Task to complete - With no additions or omissions, print the listing that follows.

Information supplied -
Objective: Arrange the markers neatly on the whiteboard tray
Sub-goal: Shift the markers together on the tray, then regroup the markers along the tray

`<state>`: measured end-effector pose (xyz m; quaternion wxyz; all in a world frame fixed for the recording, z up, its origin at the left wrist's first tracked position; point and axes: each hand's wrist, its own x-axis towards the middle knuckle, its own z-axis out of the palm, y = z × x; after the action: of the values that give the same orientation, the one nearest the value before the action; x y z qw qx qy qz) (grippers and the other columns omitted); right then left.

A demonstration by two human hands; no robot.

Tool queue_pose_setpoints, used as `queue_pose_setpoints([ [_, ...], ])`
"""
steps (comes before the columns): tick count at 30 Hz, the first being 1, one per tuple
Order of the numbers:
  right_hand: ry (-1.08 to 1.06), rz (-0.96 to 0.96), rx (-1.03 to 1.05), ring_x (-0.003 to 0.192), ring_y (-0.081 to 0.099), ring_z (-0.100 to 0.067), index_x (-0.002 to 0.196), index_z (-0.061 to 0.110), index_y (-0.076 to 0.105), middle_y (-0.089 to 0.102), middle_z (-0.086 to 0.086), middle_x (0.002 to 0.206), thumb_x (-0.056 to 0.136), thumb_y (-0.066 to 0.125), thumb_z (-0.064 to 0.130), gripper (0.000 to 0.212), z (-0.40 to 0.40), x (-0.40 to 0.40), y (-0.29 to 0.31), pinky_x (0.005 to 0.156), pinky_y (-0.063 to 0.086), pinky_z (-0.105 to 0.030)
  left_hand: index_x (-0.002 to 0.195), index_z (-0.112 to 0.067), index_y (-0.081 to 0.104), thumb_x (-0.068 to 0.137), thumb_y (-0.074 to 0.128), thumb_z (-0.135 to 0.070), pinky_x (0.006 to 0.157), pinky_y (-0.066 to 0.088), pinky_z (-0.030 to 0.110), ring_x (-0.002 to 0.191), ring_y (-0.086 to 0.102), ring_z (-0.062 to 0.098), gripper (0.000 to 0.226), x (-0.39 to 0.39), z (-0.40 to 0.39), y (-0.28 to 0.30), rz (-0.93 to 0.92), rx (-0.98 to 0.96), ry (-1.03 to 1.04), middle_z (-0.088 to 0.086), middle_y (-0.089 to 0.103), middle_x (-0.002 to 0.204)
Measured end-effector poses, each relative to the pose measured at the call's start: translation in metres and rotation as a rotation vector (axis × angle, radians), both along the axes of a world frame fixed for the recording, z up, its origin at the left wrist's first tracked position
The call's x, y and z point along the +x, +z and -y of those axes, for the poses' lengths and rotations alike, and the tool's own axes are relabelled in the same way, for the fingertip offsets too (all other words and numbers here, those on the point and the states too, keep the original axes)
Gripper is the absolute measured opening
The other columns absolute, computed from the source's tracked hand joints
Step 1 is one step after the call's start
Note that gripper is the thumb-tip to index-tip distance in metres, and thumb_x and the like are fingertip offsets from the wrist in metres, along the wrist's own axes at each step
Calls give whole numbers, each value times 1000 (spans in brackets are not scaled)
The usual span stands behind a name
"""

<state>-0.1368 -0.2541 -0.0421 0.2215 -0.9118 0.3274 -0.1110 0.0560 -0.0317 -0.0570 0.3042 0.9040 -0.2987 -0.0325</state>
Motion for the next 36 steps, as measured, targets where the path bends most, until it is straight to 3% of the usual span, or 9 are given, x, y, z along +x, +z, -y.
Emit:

Result of this exercise -
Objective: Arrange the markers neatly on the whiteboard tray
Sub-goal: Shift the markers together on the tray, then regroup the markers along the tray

`<state>`: measured end-effector pose (xyz m; quaternion wxyz; all in a world frame fixed for the recording, z up, its origin at the left wrist's first tracked position; point and axes: each hand's wrist, its own x-axis towards the middle knuckle, its own z-axis out of the palm, y = z × x; after the action: of the values that give the same orientation, the one nearest the value before the action; x y z qw qx qy qz) (grippers and the other columns omitted); right then left.

A demonstration by two human hands; no robot.

Tool queue_pose_setpoints, used as `queue_pose_setpoints([ [_, ...], ])`
"""
steps (comes before the columns): tick count at 30 Hz, the first being 1, one per tuple
Order of the numbers:
  right_hand: ry (-1.08 to 1.06), rz (-0.96 to 0.96), rx (-1.03 to 1.05), ring_x (-0.003 to 0.192), ring_y (-0.081 to 0.099), ring_z (-0.100 to 0.067), index_x (-0.002 to 0.196), index_z (-0.061 to 0.110), index_y (-0.076 to 0.105), middle_y (-0.089 to 0.102), middle_z (-0.086 to 0.086), middle_x (0.002 to 0.206), thumb_x (-0.056 to 0.136), thumb_y (-0.066 to 0.125), thumb_z (-0.064 to 0.130), gripper (0.000 to 0.212), z (-0.40 to 0.40), x (-0.40 to 0.40), y (-0.29 to 0.31), pinky_x (0.005 to 0.156), pinky_y (-0.063 to 0.086), pinky_z (-0.105 to 0.030)
  left_hand: index_x (-0.002 to 0.195), index_z (-0.112 to 0.067), index_y (-0.081 to 0.104), thumb_x (-0.068 to 0.137), thumb_y (-0.074 to 0.128), thumb_z (-0.135 to 0.070), pinky_x (0.006 to 0.157), pinky_y (-0.066 to 0.088), pinky_z (-0.030 to 0.110), ring_x (-0.002 to 0.191), ring_y (-0.086 to 0.102), ring_z (-0.062 to 0.098), gripper (0.000 to 0.226), x (-0.39 to 0.39), z (-0.40 to 0.39), y (-0.28 to 0.30), rz (-0.93 to 0.92), rx (-0.98 to 0.96), ry (-1.03 to 1.04), middle_z (-0.088 to 0.086), middle_y (-0.089 to 0.103), middle_x (-0.002 to 0.204)
Measured end-effector poses, each relative to the pose measured at the call's start: translation in metres and rotation as a rotation vector (axis × angle, radians), both along the axes of a world frame fixed for the recording, z up, its origin at the left wrist's first tracked position
The call's x, y and z point along the +x, +z and -y of those axes, for the poses' lengths and rotations alike, and the tool's own axes are relabelled in the same way, for the fingertip offsets too (all other words and numbers here, those on the point and the states too, keep the original axes)
Gripper is the absolute measured opening
The other columns absolute, computed from the source's tracked hand joints
Step 1 is one step after the call's start
Note that gripper is the thumb-tip to index-tip distance in metres, and thumb_x and the like are fingertip offsets from the wrist in metres, along the wrist's own axes at each step
Calls give whole numbers, each value times 1000 (spans in brackets are not scaled)
The usual span stands behind a name
"""

<state>-0.1368 -0.2541 -0.0421 0.2215 -0.9118 0.3274 -0.1110 0.0560 -0.0317 -0.0570 0.3042 0.9040 -0.2987 -0.0325</state>
Motion for the next 36 steps, as measured, targets where the path bends most, until it is straight to 3% of the usual span, or 9 are given, x, y, z along +x, +z, -y.
Emit:

There is nothing else to the answer.